So the official story is that this building has three underground levels for fallout purposes.  I personally know people that have been in these areas - - their claim is that it is mostly unused and abandoned.  Perhaps it is - - but do we really know for sure that is where the underground levels stop?

There is a lot of underground fuckery abound in the area - - so much so that someone created an entire website around it.

Denton Underground Secrets

If you take some time to go through the site, you will find many references to several decommissioned missile bases in the area.  Anecdotally, the entire town has some strange engineering features when it comes to their roads.  As an example here is a strange rectangular feature with a road that has been shaped around it in order to avoid....something?  This is a topographical map taken in 1958.  

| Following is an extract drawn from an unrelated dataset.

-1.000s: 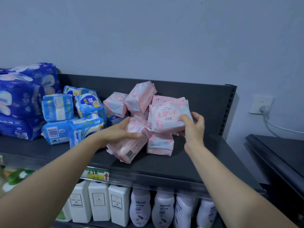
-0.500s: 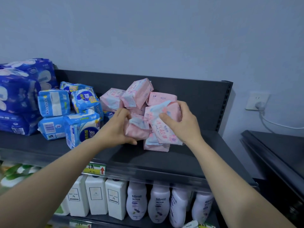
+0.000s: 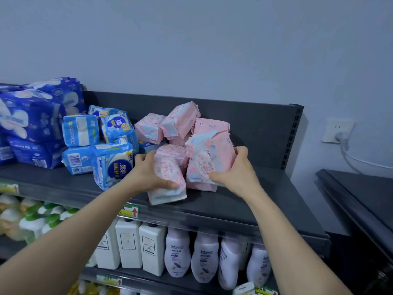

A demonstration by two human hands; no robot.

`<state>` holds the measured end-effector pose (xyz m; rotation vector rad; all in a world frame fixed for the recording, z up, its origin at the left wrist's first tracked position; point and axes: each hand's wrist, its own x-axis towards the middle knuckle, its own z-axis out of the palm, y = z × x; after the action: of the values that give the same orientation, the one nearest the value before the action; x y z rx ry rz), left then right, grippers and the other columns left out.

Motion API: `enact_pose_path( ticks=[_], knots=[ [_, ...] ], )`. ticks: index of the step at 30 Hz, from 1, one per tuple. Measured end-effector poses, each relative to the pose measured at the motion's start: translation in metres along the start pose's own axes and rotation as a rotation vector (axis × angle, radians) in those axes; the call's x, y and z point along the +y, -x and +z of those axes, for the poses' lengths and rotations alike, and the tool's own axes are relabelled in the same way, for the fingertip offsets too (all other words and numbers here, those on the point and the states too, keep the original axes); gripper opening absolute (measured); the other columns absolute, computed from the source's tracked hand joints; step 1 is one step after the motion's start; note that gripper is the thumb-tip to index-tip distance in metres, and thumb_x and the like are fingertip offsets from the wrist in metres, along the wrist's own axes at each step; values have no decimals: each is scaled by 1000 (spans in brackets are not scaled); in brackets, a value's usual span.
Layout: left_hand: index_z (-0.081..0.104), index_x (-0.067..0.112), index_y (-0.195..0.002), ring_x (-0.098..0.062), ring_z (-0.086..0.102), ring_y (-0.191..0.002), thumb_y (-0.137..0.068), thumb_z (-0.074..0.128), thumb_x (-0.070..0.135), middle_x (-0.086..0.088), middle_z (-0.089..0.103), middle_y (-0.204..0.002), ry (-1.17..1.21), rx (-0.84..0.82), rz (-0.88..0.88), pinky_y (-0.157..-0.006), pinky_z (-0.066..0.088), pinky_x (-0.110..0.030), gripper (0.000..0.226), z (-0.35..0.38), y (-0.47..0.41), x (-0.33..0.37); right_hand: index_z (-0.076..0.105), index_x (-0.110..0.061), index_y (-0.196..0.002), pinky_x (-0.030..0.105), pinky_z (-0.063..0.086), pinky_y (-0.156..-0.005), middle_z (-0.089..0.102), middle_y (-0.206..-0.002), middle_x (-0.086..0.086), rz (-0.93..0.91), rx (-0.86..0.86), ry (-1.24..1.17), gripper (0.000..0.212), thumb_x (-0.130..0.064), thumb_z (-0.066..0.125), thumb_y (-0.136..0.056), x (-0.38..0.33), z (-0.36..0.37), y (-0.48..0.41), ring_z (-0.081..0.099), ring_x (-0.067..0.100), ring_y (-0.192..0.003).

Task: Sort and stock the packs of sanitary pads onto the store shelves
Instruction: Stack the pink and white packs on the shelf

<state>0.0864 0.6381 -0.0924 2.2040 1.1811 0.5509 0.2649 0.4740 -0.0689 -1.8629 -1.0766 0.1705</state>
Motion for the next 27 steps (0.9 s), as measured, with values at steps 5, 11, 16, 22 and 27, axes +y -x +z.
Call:
enact_pose_path(
  ticks=[5, 11, 16, 22, 27],
  knots=[
    [11, 18, -150, -21, 36, -136, -47, 96, 28, -2, 39, -142, 327, -17, 41, -111, 34, -37, 134, 14, 12, -4, 41, -29, -115, 37, 50, -82, 50, -118, -5, -35, 136, -131, 67, -34, 83, -63, 7, 6, 16, 54, 17, -103],
    [31, 35, -139, -17, 56, -116, -41, 96, 14, 1, 53, -129, 633, -75, 68, -102, 46, -43, 119, 26, 27, 0, 45, -36, -134, 34, 48, -92, 52, -125, -9, -41, 156, -262, 81, -34, 82, -63, 18, 11, 37, 54, 12, -112],
    [36, 25, -130, -16, 61, -109, -54, 91, 1, 0, 59, -118, 768, 23, 113, -86, 53, -27, 97, 32, 48, 16, 37, -26, -137, 25, 47, -87, 52, -116, -14, 54, 258, -525, 86, -24, 87, -67, 23, -3, 55, 57, 9, -105],
    [54, 23, -118, -17, 65, -102, -50, 94, 15, 2, 62, -117, 809, -1, 83, -91, 53, -40, 80, 44, 71, 34, 46, -12, -126, 21, 54, -77, 62, -119, -1, 106, 425, -813, 71, -9, 86, -67, 30, -30, 83, 65, 9, -103],
    [61, 22, -124, -16, 71, -92, -67, 83, 3, 0, 71, -111, 924, -210, 115, -70, 57, -28, 63, 65, 91, 48, 59, -13, -111, 20, 54, -66, 70, -108, -2, 131, 565, -833, 46, -6, 82, -72, 36, -56, 118, 68, 12, -99]
  ],
)
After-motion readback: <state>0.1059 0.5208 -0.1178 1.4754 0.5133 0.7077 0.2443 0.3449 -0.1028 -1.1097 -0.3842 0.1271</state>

​It is very difficult to find information on these "missile bases" or anyone that worked there while they were operational.  Apparently, some of the buildings were purchased by the University of North Texas for "storage".

Some of it was still used up until recently, to test radiopharmaceuticals.  This site was shuttered years ago, with stories that it will take years to "clean" the site of radioactivity before the land can be repurposed.  

I found this site which has pictures of the old base, as well as pictures of a house on the campus.





​In all the photos, I see no one populating the base, as if it was abandoned by the time these photos were taken in the 60s.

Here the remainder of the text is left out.